* Brief *
Whatever pictures appear, omit them, and repeat the data below exactly.

* Exercise data *
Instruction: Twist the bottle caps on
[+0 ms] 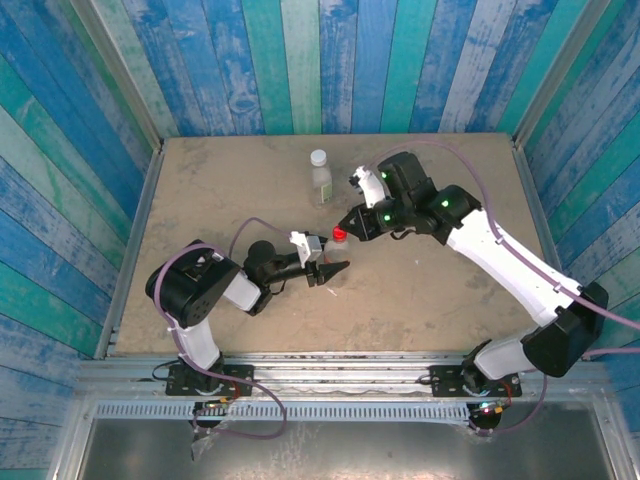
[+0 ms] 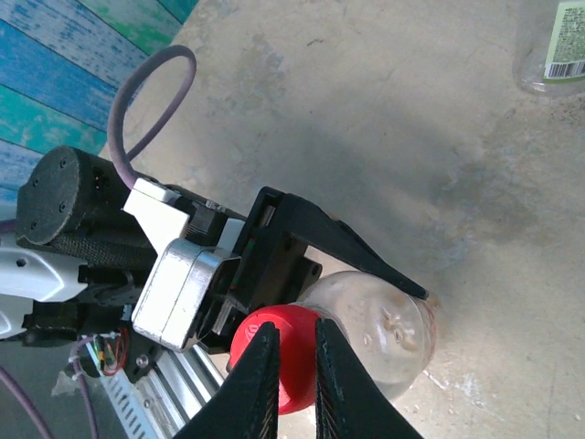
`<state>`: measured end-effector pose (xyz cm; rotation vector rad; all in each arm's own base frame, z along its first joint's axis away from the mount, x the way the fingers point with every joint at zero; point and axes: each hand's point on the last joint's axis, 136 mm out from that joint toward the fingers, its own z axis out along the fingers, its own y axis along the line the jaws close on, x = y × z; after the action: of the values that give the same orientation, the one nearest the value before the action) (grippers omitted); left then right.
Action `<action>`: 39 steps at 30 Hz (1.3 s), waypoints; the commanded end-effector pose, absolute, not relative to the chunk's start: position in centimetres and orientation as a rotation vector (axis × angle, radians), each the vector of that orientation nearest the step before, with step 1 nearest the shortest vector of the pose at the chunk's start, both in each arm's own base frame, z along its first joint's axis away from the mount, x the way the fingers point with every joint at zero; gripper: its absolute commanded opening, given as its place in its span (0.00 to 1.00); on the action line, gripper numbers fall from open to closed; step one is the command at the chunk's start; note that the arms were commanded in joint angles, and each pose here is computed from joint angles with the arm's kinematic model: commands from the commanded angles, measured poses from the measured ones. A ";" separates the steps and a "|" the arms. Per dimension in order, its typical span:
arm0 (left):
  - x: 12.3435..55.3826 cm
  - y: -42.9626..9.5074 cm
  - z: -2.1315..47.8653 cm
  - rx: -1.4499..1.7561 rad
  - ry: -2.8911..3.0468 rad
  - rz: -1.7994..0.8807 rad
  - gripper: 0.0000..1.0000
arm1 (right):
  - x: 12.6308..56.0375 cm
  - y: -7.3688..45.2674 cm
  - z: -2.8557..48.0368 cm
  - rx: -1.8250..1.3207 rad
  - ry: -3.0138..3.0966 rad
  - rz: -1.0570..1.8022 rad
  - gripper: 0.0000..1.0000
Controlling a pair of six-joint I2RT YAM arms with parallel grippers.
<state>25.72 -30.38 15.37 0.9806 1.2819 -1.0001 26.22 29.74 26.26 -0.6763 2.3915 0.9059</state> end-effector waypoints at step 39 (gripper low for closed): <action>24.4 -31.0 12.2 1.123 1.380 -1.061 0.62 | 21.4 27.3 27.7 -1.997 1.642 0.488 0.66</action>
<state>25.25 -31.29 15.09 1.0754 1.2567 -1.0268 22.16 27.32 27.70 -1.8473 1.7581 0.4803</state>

* Solution for this problem *
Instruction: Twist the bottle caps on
[+0 ms] 
[+0 ms] 
`<state>`: measured end-effector pose (xyz cm; rotation vector rad; all in each arm's own base frame, z along its first joint's axis away from the mount, x the way the fingers point with every joint at zero; point and axes: each hand's point on the last joint's axis, 136 mm out from that joint toward the fingers, its own z axis out along the fingers, its own y axis along the line the jaws close on, x = y × z; after the action: of the values that give the same orientation, the one nearest the value before the action) (grippers omitted); left then right.
Action `<action>`: 39 steps at 30 Hz (1.3 s), waypoints; the commanded end-effector pose, absolute, not relative to the chunk's start: position in centimetres and orientation as a rotation vector (axis × angle, radians), each the vector of that orientation nearest the step before, with step 1 nearest the shortest vector of the pose at the chunk's start, both in each arm's own base frame, z along its first joint's axis away from the mount, x the way the fingers point with every joint at zero; gripper: its absolute commanded opening, given as its place in its span (0.00 to 1.00); on the action line, gripper numbers fall from open to closed; step one is the command at the chunk's start; note that the arms were commanded in joint angles, and each pose here is computed from joint angles with the arm's kinematic model: commands from the commanded angles, measured poses from the measured ones. A ";" separates the steps and a "|" the arms. Per dimension in order, its typical span:
arm0 (left):
  - x: 12.3435..55.3826 cm
  - y: -42.9626..9.5074 cm
  - z: -2.1315..47.8653 cm
  - rx: -1.4499..1.7561 rad
  - ry: -2.8911..3.0468 rad
  - rz: -1.7994..0.8807 rad
  - gripper: 0.0000..1.0000
arm1 (right):
  - x: 12.6308..56.0375 cm
  - y: -7.3688..45.2674 cm
  - z: -2.8557..48.0368 cm
  - rx: -1.8250..1.3207 rad
  - ry: -3.0138..3.0966 rad
  - rz: -1.0570..1.8022 rad
  - gripper: 0.0000..1.0000
Controlling a pair of six-joint I2RT YAM arms with parallel grippers.
<state>25.72 -30.38 15.37 0.9806 1.2819 -1.0001 26.22 29.74 26.26 -0.6763 2.3915 0.9059</state> end-effector waypoints at step 39 (gripper low for closed): <action>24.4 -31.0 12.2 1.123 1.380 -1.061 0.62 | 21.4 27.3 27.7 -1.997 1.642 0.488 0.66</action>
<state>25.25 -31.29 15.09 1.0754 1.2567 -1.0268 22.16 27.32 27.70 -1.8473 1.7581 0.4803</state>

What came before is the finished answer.